_WHAT NEEDS TO BE DONE_. Would you write out, exactly as they stand, all lines from the one containing "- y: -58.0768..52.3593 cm" through the end of the listing below, and only those?

· · · ·

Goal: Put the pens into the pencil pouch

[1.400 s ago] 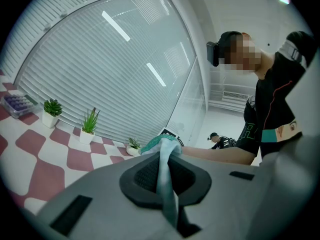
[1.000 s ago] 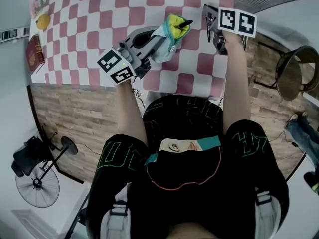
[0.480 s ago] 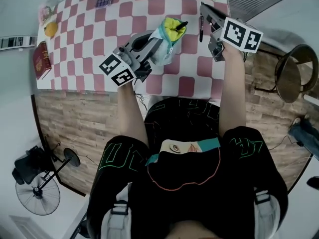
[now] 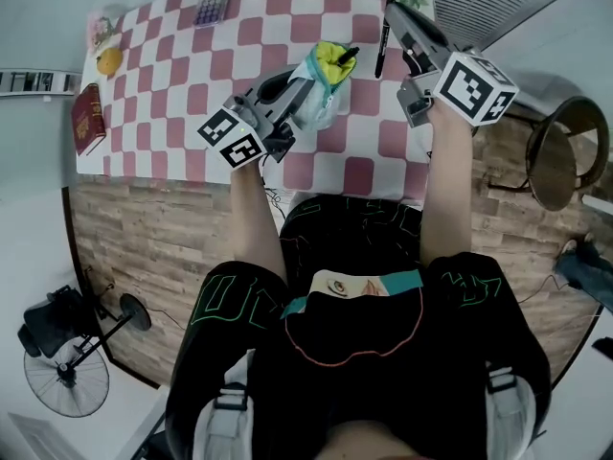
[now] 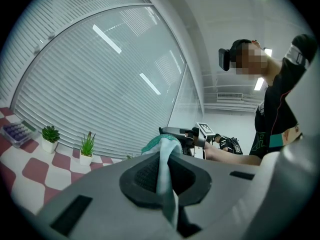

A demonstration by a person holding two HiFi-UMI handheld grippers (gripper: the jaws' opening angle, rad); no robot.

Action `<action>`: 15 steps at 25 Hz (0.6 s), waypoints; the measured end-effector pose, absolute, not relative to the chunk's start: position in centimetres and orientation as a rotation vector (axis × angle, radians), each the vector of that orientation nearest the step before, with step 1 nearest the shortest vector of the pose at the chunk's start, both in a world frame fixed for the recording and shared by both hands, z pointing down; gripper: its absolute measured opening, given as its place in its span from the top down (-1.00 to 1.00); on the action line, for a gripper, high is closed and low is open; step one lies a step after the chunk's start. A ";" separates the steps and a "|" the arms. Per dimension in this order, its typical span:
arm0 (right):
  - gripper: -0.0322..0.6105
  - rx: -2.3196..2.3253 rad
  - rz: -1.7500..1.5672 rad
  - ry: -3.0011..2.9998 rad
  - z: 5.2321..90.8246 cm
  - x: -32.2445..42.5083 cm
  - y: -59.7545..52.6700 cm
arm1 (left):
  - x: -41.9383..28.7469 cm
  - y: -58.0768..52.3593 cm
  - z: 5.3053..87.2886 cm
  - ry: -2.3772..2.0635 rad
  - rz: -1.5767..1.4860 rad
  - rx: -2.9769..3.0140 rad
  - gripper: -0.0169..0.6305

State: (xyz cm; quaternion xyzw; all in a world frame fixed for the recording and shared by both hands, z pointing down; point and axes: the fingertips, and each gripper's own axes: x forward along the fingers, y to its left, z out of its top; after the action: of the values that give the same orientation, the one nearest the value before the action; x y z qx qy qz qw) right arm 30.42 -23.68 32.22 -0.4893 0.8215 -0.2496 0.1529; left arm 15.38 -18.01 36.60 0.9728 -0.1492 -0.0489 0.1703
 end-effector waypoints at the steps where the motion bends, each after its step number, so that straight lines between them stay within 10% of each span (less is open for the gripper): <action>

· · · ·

_ANSWER TO THIS TASK_.
  - y: -58.0768..52.3593 cm
  - z: 5.3053..87.2886 cm
  - ry: -2.3772..2.0635 rad
  - rz: -1.5767..1.4860 rad
  - rx: -2.9769..3.0140 rad
  - gripper: -0.0169..0.6305

State: (xyz cm; quaternion xyzw; all in a world frame fixed for the recording and shared by both hands, z pointing down; point and axes: the fingertips, and each gripper's own axes: x forward along the fingers, y to its left, z out of its top; after the action: of the values that give the same orientation, the one nearest the value before the action; x y z qx qy qz qw) right arm 30.42 -23.68 32.22 -0.4893 0.8215 -0.2496 0.1529; left arm 15.38 -18.01 36.60 0.9728 -0.1492 -0.0489 0.1703
 end-effector waypoints at the steps where the motion bends, each after its step number, so that straight lines between them stay within 10% of each span (less is open for the gripper): <action>

There is nothing more to this exercise.